Yeah. Sensory wise, I wouldn't be very good. So if something's very noisy, lights flicker, people talking too much at one time, if my routine doesn't go as planned, I could get very disorientated. Money, if I think something's going to add up to a certain amount and it didn't, I get quite flustered. Certain things like that. It presents its own problems. So having these cards are a godsend, and thank you so much to Hidden Disabilities for giving them to me and the lanyard. In Ireland, it's starting to become recognised as Sunflower, which is well overdue. In the place I live, we have car spaces, car parking spaces. So it's set up the blue disability for physically disability people, which they're absolutely entitled to park. They now have some for hidden disabilities. Unfortunately, we need a huge giant placard and maybe a megaphone to go outside to the government buildings, but maybe we can sort something out.

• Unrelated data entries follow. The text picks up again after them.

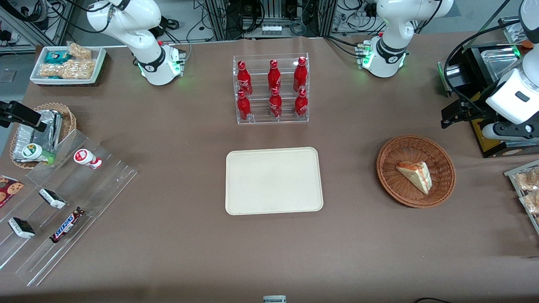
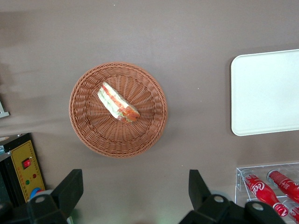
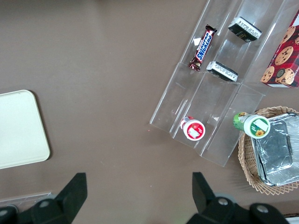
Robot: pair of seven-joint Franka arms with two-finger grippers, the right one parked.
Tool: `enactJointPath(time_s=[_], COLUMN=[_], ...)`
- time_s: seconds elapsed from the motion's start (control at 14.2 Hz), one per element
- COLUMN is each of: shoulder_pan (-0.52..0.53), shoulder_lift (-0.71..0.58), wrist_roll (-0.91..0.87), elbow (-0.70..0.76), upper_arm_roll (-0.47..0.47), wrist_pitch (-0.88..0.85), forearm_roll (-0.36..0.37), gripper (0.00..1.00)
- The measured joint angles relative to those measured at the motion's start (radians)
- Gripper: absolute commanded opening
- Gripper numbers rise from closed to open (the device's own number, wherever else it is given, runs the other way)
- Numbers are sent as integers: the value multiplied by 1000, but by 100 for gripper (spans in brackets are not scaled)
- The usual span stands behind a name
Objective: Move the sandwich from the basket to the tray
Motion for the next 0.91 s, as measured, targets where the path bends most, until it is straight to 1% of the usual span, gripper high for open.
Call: enactJointPath(time_s=[0.91], shoulder_pan=[0], shoulder_lift=[0], wrist_roll=[0], elbow=[0], upper_arm_roll=[0], wrist_pitch=[-17], forearm_roll=[1], gripper=[100])
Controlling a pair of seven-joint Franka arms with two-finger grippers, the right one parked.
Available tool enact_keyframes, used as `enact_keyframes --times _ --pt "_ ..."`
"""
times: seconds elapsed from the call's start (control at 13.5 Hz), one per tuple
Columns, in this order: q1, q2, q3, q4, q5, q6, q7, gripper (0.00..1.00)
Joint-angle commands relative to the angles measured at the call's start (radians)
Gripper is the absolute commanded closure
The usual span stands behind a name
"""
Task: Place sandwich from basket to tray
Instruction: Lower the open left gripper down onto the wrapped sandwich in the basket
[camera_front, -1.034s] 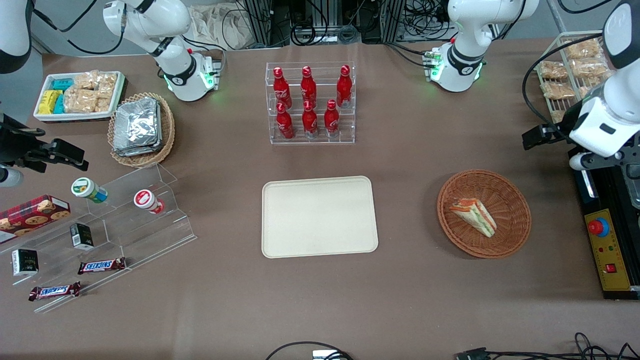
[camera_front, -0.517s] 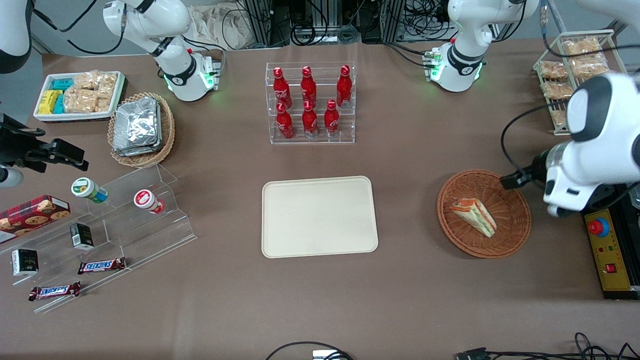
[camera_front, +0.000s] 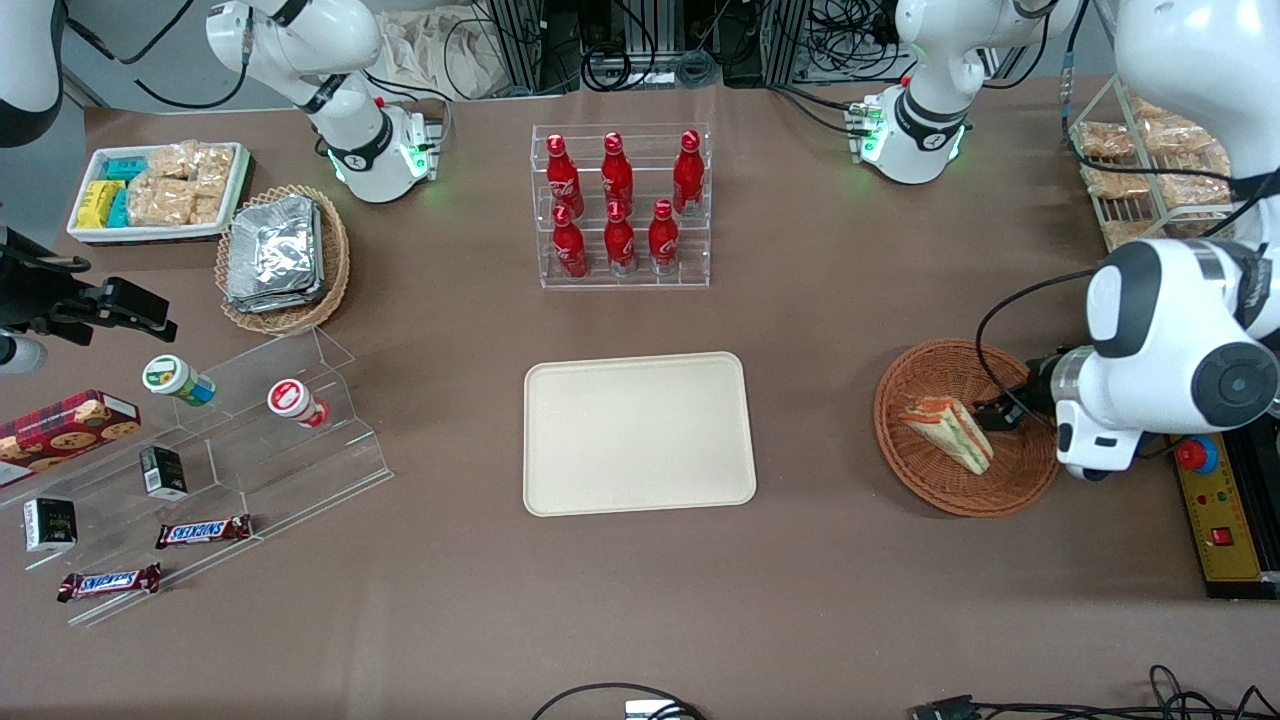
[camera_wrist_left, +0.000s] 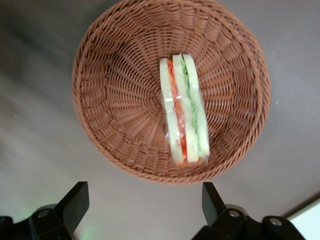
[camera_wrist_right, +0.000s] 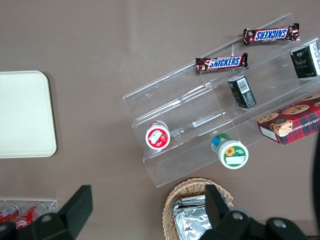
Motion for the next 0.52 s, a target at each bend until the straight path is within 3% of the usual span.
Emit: enact_keyframes --times 0.0,0.44 --pt "0.000 0.047 0.004 -0.006 -0.016 0.065 -0.055 0.00" --pt "-0.006 0.132 0.004 -0.048 -0.018 0.209 -0.081 0.00"
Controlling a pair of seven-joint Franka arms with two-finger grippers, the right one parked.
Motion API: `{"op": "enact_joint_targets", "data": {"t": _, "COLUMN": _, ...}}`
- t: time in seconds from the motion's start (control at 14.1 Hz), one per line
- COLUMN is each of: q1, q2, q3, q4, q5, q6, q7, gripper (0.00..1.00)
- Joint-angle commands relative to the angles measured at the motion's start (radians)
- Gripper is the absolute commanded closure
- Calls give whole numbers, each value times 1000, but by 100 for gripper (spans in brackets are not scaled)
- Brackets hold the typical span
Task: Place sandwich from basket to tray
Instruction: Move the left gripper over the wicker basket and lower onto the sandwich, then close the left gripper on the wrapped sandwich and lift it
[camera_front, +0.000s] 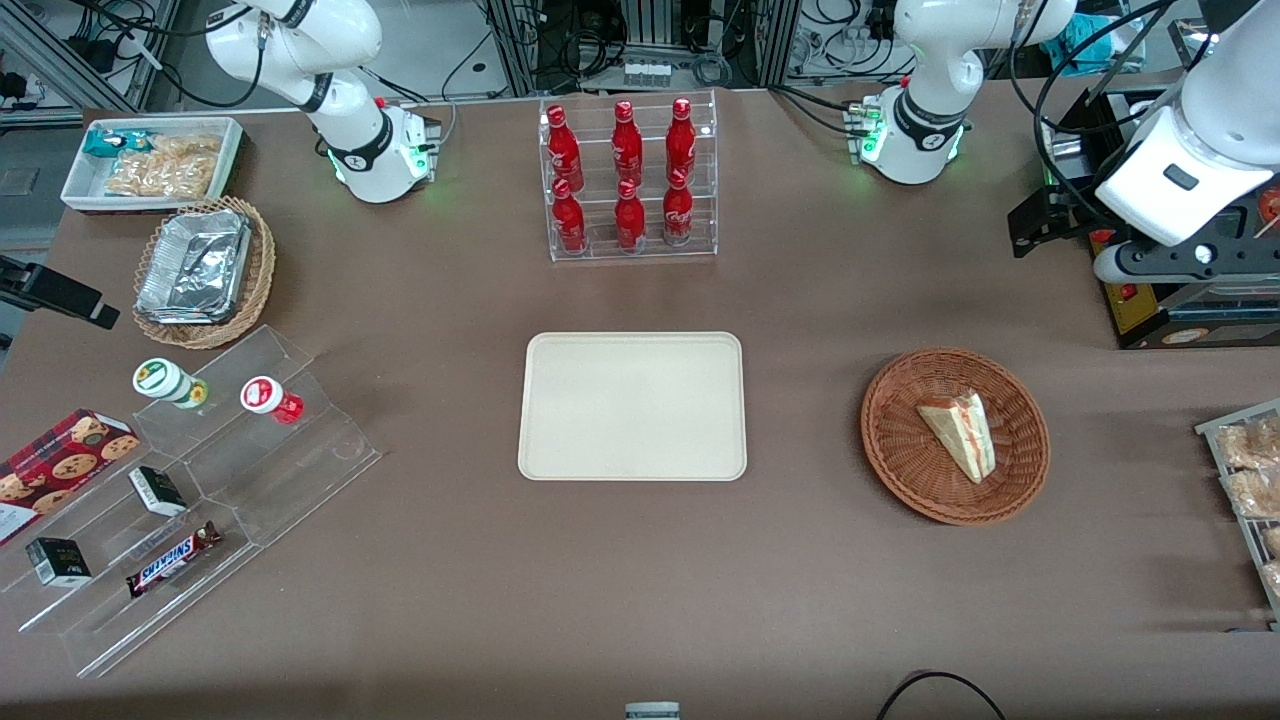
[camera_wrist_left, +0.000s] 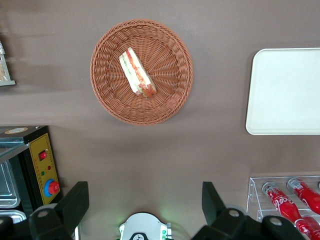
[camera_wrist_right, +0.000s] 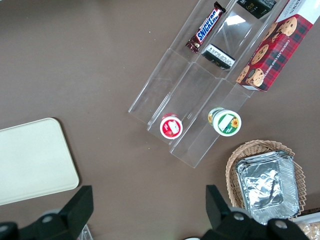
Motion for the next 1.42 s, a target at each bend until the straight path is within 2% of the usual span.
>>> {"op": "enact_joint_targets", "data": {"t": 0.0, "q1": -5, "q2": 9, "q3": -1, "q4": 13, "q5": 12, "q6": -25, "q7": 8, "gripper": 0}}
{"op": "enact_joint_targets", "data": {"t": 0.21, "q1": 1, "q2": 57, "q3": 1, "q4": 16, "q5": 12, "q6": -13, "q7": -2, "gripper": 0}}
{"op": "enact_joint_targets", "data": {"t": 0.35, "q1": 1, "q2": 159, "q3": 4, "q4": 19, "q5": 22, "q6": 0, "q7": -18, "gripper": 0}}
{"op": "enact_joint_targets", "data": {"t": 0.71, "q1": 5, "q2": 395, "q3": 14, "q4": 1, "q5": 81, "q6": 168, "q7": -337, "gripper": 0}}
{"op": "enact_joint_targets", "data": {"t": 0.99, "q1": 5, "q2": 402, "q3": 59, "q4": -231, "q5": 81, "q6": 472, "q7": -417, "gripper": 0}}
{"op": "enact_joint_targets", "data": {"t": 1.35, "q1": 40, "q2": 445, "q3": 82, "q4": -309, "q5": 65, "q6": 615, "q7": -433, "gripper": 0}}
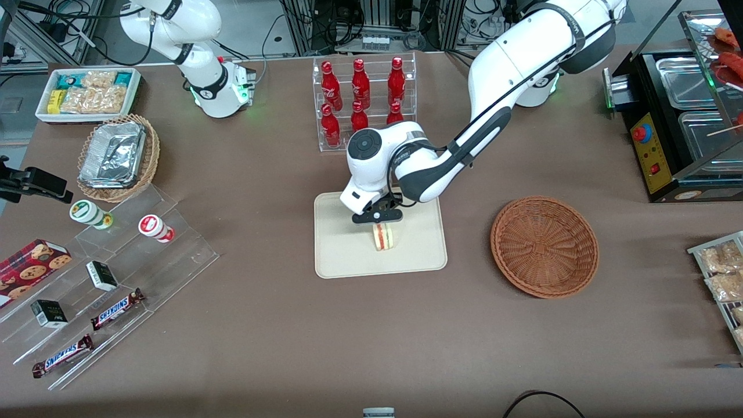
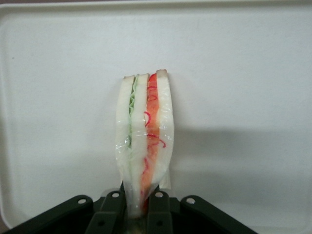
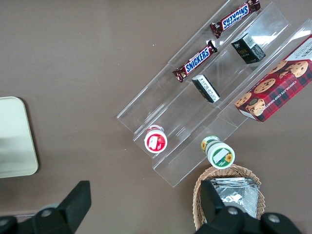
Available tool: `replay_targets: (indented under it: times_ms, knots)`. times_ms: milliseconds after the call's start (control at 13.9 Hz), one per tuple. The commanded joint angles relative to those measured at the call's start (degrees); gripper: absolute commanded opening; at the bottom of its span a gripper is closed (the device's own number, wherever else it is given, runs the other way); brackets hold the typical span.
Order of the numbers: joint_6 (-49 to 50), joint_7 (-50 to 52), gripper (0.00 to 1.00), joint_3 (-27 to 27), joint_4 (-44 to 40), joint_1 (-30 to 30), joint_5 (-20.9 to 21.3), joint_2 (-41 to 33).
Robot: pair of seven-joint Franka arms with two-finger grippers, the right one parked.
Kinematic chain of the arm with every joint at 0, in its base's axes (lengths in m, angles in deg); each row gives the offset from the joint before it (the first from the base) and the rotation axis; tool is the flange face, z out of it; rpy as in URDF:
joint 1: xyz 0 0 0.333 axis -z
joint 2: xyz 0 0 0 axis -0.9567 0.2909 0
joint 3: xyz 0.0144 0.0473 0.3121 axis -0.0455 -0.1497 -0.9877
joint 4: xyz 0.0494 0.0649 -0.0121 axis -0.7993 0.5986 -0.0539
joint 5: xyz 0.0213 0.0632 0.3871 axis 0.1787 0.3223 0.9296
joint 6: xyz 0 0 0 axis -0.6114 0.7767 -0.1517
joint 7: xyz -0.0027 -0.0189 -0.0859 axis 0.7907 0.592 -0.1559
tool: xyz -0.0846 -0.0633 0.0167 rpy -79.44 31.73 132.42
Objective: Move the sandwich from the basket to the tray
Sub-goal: 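Lower the sandwich onto the tray and open the left gripper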
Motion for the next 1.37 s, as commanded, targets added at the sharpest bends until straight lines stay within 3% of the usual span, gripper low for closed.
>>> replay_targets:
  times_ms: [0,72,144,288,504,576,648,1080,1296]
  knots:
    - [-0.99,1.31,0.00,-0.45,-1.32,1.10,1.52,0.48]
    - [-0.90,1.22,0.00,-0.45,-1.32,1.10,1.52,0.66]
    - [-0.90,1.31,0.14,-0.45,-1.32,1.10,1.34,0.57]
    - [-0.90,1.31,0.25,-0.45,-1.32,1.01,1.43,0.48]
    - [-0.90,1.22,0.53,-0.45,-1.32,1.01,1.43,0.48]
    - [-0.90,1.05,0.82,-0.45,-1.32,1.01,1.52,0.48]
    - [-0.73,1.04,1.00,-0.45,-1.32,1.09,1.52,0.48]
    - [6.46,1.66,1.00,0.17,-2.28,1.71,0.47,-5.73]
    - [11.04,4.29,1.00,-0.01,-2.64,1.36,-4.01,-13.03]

You never know.

Chantal Boyle:

We'll get there.

Linda Dalton:

Yes.

Chantal Boyle:

We'll get there.

Linda Dalton:

See, people still come up and inquire and go, "What is that?" and that can start a conversation and I can explain what's wrong and what help or assistance I might need. Just even to tell them to spread the news, give them awareness that people are out there that look completely normal can have a hidden disability and you have to be very patient and supportive.

Chantal Boyle:

Why did you decide to share your story?

Linda Dalton:

I need to share my story. It's not that I decided. There's not enough news. There's not enough support. There's not enough funding. There's not enough anything in Ireland to help me and the 200,000 people now, we're reckoning, in Ireland have this. I know England have a lot more. It's 1.5 million. But when you think of the population of Ireland, we only have six million. You guys have 66, and still a lot of people. It's going to be an awful lot of pressure on the health service. We need to be heard. This is not something you can brush under the carpet. These are 200,000 people suffering and rising. Omicron is very infectious, so there's going to inevitably be more people suffering from long COVID after this. I will keep talking till someone stops me talking.

Chantal Boyle:

Do you have any advice for somebody listening today?

Linda Dalton:

You can help with your symptoms. It's not all doom and gloom. You're not alone. There's an awful lot of us out there. On the Facebook page, we've lots of tips and help and support. So if you go into Long COVID Cases Ireland Support Facebook group page, we offer a platform where you can air all your graces. If you are tired, cranky, moody, you are upset at the system, upset at not being acknowledged by the doctor, told it's in your head, anything at all, you just want to have a chat with someone privately or not privately, we are there for you. Absolutely. I'm there for you also on Instagram and Facebook.

Chantal Boyle:

Thank you so much, Linda. I didn't realise the range of symptoms. 209, did you say?

Linda Dalton:

203 and counting probably, but-

Chantal Boyle:

Yeah, [crosstalk 00:32:03] a lot of symptoms. I'm sorry that you have experienced that. In a sense, I wish we weren't having this conversation, but please do continue to fight and please keep in touch and let us know of any developments because we would really like to find out how you're doing. We wish you all the best.

Linda Dalton:

Thanks, Chantal. Thanks, [Amelia 00:32:26] for giving me the opportunity to speak. Thanks a million.